▸ **WHAT IS REQUIRED**:
Reproduce exactly, and only, the lines below from the one containing "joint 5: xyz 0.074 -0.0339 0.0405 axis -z" through the one containing "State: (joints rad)".
===============
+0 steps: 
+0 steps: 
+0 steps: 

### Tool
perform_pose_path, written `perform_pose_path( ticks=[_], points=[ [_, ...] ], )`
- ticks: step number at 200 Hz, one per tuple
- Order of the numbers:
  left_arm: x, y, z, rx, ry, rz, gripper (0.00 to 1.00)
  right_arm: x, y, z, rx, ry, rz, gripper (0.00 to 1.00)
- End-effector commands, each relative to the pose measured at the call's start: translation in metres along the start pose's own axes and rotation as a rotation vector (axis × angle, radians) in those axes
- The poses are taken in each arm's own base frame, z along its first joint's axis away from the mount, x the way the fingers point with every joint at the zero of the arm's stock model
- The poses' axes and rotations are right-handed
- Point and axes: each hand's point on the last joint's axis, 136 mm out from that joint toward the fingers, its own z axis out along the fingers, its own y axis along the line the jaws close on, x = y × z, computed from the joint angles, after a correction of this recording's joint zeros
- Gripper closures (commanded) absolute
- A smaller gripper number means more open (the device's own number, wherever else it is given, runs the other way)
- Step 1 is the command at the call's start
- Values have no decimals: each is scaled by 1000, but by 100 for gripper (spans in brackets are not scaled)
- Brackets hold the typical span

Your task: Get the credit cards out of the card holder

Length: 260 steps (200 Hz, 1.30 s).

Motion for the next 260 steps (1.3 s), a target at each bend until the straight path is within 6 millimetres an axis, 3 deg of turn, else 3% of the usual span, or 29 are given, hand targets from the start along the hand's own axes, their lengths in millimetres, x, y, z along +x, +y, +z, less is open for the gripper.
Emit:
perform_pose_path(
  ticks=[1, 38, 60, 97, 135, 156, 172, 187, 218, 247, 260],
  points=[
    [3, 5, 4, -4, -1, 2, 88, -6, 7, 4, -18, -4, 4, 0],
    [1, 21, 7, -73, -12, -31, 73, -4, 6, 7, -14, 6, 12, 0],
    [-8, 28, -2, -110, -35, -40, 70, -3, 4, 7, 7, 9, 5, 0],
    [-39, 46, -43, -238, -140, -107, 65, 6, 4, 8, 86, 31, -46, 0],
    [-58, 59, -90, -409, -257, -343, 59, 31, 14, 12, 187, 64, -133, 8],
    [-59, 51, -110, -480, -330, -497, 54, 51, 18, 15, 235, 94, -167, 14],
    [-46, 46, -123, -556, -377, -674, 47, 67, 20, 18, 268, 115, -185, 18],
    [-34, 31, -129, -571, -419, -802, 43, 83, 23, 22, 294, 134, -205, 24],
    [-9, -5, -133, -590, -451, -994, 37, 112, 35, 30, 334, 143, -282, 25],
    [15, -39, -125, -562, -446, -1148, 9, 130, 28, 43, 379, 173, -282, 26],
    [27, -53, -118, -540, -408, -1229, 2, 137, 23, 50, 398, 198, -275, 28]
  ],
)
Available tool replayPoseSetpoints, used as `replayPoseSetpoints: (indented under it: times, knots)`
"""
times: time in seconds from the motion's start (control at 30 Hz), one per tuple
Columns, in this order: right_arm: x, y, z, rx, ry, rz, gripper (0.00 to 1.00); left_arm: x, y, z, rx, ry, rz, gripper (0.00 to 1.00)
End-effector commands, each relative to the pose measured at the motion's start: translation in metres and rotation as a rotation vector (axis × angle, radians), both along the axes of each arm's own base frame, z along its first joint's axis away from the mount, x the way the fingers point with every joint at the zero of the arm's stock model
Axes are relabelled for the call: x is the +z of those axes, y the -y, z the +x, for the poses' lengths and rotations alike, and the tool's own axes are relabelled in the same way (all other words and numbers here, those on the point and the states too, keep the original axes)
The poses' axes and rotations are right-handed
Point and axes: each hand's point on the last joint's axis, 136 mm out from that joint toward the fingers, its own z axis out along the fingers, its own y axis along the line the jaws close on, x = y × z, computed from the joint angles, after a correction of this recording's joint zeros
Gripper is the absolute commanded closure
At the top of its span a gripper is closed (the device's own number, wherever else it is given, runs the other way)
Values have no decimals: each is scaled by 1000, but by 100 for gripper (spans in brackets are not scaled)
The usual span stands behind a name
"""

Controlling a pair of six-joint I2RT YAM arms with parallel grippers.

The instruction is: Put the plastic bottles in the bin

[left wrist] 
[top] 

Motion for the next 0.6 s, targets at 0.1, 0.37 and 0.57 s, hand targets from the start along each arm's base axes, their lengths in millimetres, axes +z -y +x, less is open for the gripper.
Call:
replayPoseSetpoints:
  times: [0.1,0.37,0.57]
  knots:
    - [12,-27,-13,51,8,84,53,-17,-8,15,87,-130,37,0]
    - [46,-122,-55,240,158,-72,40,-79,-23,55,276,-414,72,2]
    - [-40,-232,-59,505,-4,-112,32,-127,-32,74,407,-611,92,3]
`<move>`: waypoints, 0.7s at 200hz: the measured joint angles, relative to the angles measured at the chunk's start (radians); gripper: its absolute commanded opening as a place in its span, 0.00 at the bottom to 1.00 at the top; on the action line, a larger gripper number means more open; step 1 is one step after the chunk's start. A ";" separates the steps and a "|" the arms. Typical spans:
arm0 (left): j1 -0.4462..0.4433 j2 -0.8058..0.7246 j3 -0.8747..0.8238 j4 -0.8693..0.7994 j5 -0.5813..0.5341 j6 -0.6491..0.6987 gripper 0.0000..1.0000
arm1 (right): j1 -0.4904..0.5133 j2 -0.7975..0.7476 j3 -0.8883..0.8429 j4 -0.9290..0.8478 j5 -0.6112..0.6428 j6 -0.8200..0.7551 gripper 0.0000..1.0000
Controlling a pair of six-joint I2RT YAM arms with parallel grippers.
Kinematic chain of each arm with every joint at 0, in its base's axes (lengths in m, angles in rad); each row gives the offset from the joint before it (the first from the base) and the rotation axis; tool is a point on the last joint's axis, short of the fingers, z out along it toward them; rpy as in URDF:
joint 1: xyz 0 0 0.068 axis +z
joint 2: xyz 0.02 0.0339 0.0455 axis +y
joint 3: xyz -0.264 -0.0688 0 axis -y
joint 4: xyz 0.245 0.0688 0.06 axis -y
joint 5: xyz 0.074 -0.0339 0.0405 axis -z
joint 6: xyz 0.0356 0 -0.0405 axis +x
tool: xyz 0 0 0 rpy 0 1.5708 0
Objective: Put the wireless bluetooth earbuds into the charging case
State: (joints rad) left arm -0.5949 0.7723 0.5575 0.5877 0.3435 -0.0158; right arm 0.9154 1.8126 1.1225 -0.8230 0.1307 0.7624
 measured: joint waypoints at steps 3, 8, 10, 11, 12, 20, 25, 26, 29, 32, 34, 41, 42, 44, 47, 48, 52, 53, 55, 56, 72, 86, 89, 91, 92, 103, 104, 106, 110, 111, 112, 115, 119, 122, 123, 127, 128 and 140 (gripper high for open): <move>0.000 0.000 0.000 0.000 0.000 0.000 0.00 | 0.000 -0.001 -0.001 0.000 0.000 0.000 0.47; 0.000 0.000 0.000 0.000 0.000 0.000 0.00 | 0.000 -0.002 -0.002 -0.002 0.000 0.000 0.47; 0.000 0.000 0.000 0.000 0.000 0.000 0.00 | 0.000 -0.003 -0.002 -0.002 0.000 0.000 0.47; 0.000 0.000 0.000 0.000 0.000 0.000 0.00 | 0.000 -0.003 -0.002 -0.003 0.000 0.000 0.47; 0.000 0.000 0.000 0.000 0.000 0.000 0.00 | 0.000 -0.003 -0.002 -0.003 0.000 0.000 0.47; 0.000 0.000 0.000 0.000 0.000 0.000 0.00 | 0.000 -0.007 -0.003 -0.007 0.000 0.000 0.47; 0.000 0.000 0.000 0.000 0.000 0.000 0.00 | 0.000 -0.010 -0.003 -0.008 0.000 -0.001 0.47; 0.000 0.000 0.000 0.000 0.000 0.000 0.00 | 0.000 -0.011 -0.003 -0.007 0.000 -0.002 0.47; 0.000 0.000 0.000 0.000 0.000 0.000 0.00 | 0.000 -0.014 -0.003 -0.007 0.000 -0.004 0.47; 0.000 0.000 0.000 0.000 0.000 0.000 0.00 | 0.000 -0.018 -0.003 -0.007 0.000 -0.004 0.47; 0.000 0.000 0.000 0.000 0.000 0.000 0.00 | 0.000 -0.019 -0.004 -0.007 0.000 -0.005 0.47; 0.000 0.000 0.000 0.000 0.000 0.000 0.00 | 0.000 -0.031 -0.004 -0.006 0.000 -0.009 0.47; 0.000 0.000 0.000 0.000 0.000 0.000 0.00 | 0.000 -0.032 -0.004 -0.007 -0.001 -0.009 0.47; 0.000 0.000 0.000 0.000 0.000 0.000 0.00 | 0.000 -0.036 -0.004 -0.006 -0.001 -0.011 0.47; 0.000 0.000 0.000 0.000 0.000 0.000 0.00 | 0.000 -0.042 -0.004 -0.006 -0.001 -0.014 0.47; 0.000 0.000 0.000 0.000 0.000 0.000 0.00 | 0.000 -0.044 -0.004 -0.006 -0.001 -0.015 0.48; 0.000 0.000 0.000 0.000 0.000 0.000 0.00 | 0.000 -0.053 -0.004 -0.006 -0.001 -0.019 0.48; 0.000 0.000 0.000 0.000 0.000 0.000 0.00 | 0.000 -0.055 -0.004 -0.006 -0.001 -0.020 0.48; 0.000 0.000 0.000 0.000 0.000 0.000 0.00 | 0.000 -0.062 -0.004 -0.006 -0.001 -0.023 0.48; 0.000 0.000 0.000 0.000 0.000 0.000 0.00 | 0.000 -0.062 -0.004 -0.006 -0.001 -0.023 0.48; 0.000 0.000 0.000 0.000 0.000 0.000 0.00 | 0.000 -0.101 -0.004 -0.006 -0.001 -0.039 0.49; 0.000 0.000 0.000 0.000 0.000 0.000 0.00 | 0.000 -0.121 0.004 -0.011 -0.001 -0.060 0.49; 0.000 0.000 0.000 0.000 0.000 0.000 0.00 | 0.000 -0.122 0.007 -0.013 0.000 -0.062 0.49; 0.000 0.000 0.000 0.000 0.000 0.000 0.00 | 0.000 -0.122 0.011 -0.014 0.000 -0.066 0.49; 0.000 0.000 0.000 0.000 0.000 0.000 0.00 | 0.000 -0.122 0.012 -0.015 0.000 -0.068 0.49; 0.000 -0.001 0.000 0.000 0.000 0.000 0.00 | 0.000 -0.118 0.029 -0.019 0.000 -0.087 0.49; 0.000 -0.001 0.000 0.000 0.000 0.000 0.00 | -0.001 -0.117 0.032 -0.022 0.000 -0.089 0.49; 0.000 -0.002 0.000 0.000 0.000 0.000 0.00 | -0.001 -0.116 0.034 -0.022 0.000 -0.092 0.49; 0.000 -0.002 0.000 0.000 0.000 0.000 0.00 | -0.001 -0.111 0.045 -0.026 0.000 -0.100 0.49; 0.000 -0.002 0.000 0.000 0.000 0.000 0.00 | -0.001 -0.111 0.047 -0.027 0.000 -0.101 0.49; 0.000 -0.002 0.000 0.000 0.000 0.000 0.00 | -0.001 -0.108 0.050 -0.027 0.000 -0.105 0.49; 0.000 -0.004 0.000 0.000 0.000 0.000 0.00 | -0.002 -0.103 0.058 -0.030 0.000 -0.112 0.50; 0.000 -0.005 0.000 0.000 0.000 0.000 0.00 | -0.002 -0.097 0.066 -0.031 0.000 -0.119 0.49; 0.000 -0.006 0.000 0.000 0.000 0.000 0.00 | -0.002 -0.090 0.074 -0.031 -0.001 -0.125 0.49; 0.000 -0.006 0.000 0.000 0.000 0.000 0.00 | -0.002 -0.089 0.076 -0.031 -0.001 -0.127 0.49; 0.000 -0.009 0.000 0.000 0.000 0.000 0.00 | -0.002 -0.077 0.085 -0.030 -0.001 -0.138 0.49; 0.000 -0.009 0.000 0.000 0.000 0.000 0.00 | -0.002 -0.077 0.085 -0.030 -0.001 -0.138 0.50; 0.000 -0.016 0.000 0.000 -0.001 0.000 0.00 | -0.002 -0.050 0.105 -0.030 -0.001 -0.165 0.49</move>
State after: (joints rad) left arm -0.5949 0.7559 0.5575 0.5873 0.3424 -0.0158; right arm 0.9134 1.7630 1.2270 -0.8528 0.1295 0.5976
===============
▸ **SOLUTION BELOW**:
joint 5: xyz 0.074 -0.0339 0.0405 axis -z
joint 6: xyz 0.0356 0 -0.0405 axis +x
tool: xyz 0 0 0 rpy 0 1.5708 0
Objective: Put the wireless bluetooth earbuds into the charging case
State: (joints rad) left arm -0.5949 0.7723 0.5575 0.5877 0.3435 -0.0158; right arm 0.9154 1.8126 1.1225 -0.8230 0.1307 0.7624

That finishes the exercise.